A word-for-word copy of the line containing "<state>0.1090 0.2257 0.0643" and every following line to the end of the data below is all the answer should hold.

*** Raw data ***

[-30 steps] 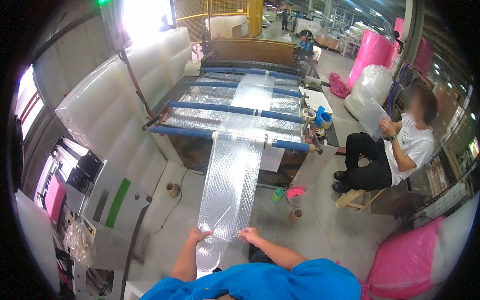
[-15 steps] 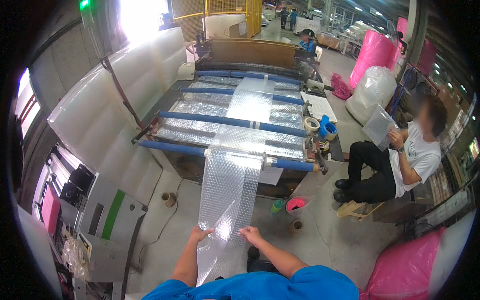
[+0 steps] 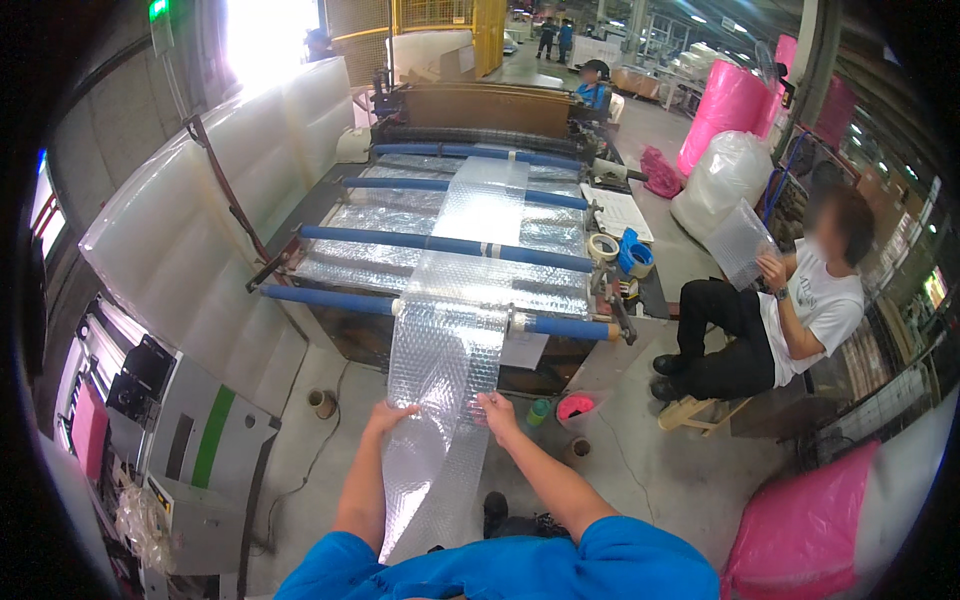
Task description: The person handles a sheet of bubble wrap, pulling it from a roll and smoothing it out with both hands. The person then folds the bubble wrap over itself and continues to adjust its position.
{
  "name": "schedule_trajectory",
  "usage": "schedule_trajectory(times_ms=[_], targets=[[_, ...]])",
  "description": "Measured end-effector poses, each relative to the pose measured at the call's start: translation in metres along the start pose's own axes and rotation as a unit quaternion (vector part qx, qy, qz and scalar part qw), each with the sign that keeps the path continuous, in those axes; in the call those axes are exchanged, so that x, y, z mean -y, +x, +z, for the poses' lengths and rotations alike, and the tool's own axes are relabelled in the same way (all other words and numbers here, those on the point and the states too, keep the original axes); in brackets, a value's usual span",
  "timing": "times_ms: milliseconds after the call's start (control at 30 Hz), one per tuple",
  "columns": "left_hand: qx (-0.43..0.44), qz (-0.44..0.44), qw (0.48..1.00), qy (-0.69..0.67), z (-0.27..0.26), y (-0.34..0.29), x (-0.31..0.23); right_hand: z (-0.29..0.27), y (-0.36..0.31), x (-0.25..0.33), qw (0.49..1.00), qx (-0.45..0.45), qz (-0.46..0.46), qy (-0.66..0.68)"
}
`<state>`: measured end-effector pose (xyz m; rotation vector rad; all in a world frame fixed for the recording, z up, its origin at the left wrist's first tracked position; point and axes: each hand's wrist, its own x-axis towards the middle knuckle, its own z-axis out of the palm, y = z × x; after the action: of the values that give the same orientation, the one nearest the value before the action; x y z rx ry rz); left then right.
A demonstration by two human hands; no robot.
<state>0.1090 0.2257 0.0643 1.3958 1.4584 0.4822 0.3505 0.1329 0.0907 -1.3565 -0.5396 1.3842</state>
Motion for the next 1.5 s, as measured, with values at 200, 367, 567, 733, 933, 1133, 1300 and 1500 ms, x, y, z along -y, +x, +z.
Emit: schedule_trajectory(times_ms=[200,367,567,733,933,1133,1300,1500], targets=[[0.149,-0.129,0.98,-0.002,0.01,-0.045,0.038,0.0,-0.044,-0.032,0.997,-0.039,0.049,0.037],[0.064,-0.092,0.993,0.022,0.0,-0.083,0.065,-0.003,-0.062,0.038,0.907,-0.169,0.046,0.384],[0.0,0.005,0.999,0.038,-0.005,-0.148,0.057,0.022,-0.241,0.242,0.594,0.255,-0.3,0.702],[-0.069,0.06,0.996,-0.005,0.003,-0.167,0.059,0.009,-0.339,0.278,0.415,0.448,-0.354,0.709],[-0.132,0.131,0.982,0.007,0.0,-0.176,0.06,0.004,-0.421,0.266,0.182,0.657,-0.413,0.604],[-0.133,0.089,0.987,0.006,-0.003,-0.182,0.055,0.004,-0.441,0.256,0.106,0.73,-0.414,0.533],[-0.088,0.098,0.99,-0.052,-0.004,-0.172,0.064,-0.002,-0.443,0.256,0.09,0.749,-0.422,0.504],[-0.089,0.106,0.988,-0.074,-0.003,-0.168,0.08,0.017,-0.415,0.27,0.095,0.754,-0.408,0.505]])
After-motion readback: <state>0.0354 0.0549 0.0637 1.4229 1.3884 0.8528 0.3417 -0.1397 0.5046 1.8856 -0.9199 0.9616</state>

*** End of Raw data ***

> Problem solution:
<state>0.1090 0.2257 0.0643 1.3958 1.4584 0.4822 0.3505 0.1329 0.0907 -1.3565 -0.5396 1.3842</state>
Motion for the next 1.5 s, as measured, with values at 200, 367, 567, 733, 933, 1133, 1300 and 1500 ms, x, y, z along -y, +x, +z.
Emit: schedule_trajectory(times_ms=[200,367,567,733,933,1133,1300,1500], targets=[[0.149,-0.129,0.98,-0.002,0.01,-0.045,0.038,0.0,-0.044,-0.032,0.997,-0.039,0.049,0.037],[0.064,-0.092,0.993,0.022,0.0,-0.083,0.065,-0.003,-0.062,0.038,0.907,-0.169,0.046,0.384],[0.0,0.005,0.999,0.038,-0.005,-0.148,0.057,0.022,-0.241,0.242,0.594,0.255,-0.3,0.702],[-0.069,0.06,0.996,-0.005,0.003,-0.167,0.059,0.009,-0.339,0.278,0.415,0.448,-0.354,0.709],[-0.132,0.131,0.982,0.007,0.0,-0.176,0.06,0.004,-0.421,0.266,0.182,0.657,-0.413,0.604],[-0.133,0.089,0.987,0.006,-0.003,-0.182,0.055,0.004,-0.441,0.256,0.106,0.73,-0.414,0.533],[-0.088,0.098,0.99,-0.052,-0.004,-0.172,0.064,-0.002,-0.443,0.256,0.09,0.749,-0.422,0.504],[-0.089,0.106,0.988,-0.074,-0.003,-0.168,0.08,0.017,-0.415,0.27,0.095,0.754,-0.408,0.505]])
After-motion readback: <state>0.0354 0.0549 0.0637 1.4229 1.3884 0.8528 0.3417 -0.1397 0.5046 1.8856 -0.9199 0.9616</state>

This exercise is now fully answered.